Nuovo Catasto in arrivo: cosa cambia
Dopo anni di trattative fallite, finalmente si apre la strada a una riforma radicale del Catasto. Una riforma attesa da decenni, con l’obiettivo di superare le sperequazioni che oggi vedono numerose abitazioni signorili dei centri cittadini costare meno di quelle periferiche di media qualità.

Dopo anni di annunci e progetti, potrebbe essere la volta buona. Complice la pressione riformatrice dell’Europa, che spinge per una modernizzazione del Paese in cambio dei fondi per il Pnrr, il Parlamento italiano sta accelerando sul nuovo Catasto. Una riforma attesa da decenni, con l’obiettivo di superare le sperequazioni che oggi vedono numerose abitazioni signorili dei centri cittadini costare meno di quelle periferiche di media qualità.
Le novità
Nei giorni scorsi è stato approvato un emendamento che fissa un paletto: il gettito che risulterà dall’emersione degli immobili fantasma deve essere destinato alla riduzione dell’Imu e prevalentemente attribuito ai comuni nei quali si trovano. Dunque, la riforma non dovrà servire a fare cassa, ma dovrà essere guidata esclusivamente da ragioni di “giustizia”.
Inoltre, il valore patrimoniale viene sostituito dalla possibilità di consultare la banca dati dell’Omi e viene stabilito che le informazioni frutto della ricognizione non potranno essere utilizzate per la determinazione della base imponibile dei tributi basati sulle risultanze catastali e, di conseguenza, per la determinazione di agevolazioni e benefici sociali.
La riforma
L’emendamento ha aggiornato la delega fiscale, con la quale il Parlamento ha affidato al Governo l’incarico di riformare il Catasto, che presenta valori risalenti agli anni Trenta, con aggiornamenti parziali e non coerenti nei decenni successivi.
Un censimento confusionario che presta il fianco non solo a sperequazioni nel calcolo delle imposte immobiliari, ma anche al fenomeno degli immobili fantasma, cioè non dichiarati. Stando alla delega fiscale, autorità di controllo si prenderanno oltre tre anni per avere un quadro più chiaro della situazione e da inizio 2026 si partirà con la nuova mappatura relativa a tutti gli immobili e i terreni d’Italia. Per realizzarla, il governo darà a Comuni e Agenzia delle entrate nuovi strumenti per facilitare la rilevazione.
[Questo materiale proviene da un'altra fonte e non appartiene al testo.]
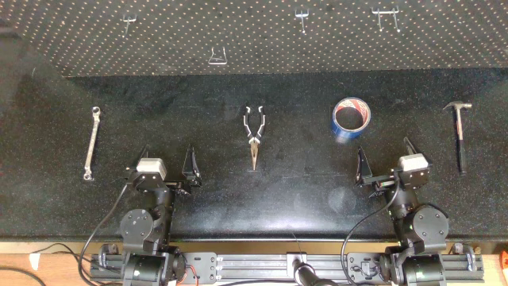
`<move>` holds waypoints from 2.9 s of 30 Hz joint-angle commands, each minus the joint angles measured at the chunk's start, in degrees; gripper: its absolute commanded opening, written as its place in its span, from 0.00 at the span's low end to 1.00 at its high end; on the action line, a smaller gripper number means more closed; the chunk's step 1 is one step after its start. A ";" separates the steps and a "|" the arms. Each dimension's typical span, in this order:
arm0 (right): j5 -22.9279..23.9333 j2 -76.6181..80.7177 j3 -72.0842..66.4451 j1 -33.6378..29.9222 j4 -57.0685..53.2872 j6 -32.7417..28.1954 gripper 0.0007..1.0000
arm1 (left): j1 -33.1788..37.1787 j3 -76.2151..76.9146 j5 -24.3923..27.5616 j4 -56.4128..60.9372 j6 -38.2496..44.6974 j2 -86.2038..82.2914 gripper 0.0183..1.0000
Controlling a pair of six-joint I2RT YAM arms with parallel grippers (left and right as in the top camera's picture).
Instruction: Place Tools Onto Pegboard
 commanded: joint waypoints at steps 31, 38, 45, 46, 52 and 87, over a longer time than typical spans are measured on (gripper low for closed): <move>0.52 -0.61 -0.15 -0.28 -0.39 -0.37 0.99 | 0.15 -0.13 -1.27 -0.15 0.74 -0.46 0.99; 0.52 -0.59 -0.15 -0.28 -0.39 -0.37 0.99 | 0.17 -0.13 1.70 -0.07 2.78 0.28 0.99; 0.52 -0.59 -0.15 -0.28 -0.39 -0.37 0.99 | 10.38 26.16 -7.32 -20.26 24.85 35.43 0.99; 0.52 -0.59 -0.15 -0.28 -0.39 -0.37 0.99 | 12.96 29.97 -7.13 -24.83 24.94 39.26 0.99; 0.52 -0.59 -0.15 -0.28 -0.39 -0.37 0.99 | 34.71 59.01 0.15 -54.71 30.73 69.42 0.99; 0.52 -0.59 -0.15 -0.28 -0.39 -0.37 0.99 | 45.81 76.54 8.33 -47.80 46.51 114.16 0.50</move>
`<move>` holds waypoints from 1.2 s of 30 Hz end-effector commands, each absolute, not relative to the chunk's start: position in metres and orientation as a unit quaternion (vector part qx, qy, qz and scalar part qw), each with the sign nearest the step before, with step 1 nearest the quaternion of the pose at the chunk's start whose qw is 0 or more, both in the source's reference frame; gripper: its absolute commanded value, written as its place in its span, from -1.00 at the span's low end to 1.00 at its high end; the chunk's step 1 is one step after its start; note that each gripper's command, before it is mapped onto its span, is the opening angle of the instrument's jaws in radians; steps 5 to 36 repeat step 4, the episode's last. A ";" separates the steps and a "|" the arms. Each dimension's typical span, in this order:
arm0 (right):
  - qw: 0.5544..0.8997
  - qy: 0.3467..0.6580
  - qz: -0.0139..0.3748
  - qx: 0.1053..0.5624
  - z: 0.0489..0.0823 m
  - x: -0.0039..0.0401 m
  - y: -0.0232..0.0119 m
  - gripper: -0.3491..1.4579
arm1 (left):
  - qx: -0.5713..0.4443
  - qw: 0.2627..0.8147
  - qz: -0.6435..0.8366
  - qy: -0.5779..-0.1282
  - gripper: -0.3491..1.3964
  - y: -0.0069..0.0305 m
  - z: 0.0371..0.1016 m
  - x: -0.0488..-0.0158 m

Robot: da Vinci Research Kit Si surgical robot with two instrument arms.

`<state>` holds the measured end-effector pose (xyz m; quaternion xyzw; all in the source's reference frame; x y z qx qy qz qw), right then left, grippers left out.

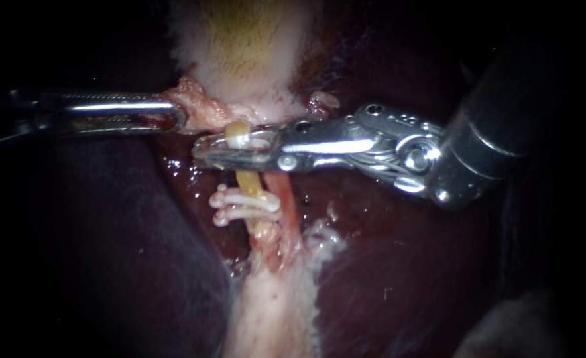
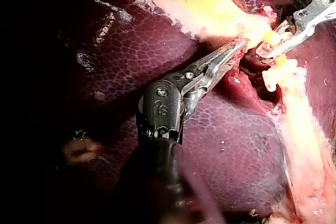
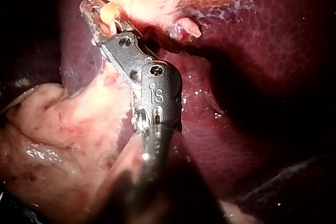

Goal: Clipping third clip left tube

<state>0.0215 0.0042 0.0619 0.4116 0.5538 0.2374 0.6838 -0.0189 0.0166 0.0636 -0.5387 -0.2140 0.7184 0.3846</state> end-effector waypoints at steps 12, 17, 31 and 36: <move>0.685 0.552 0.235 0.412 0.0621 0.0214 0.0041 -1.00 | -0.539 0.385 0.718 -0.214 -1.00 0.0166 0.0637 -0.0189; 0.685 0.552 0.235 0.412 0.0621 0.0214 0.0041 -1.00 | -0.539 0.385 0.718 -0.214 -1.00 0.0166 0.0637 -0.0189; 0.685 0.552 0.235 0.412 0.0621 0.0214 0.0041 -1.00 | -0.539 0.385 0.718 -0.214 -1.00 0.0166 0.0637 -0.0189; 0.685 0.552 0.235 0.412 0.0621 0.0214 0.0041 -1.00 | -0.539 0.385 0.718 -0.214 -1.00 0.0166 0.0637 -0.0189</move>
L’amministrazione finanziaria e i Comuni dovranno essere messi nelle condizioni di incrociare i dati e soprattutto condividere informazioni e documenti ai fini dell’accatastamento.
Se tutto andrà come previsto, una volta aggiornati i valori catastali, sarà stabilito anche il meccanismo per adeguare automaticamente i valori patrimoniali e delle rendite dei fabbricati in base alle variazioni del mercato.
I nodi da sciogliere
Una riforma organica del catasto fabbricati era stata presentata in Parlamento dal governo Monti nel 2013, ma era decaduta per la fine della legislatura. Altri tentativi sono stati fatti in tempi più recenti, ma sempre senza successo.
Il vero nodo da sciogliere riguarda i criteri per la definizione dei nuovi valori immobiliari. Di fatti, la grande difficoltà sta nel riuscire a far pagare di più chi per decenni ha corrisposto somme irrisorie. Si sa che si fa presto a tagliare le imposte, ma quando si prova ad alzarle, si va incontro a forti resistenze. A maggior ragione se riguardano un bene primario, al quale gli italiani sono fortemente legati, come la propria casa.
Proprio la passione degli italiani per la casa di proprietà ha portato il legislatore ad accrescere nel tempo il peso fiscale sugli immobili. Nel 2021, tra Imu, Iva e imposta di registro, le imposte sul mattone sono arrivate a 35,5 miliardi di euro. Tutti tributi il cui ammontare è definito in base alle vecchie rendite catastali. Quanto alle nuove, si spera siano più giuste, ma è difficile immaginarle meno leggere nel loro ammontare. Anche perché proprio dal fronte europeo spingono per alleggerire le tasse sul lavoro, spostando il carico fiscale verso le rendite.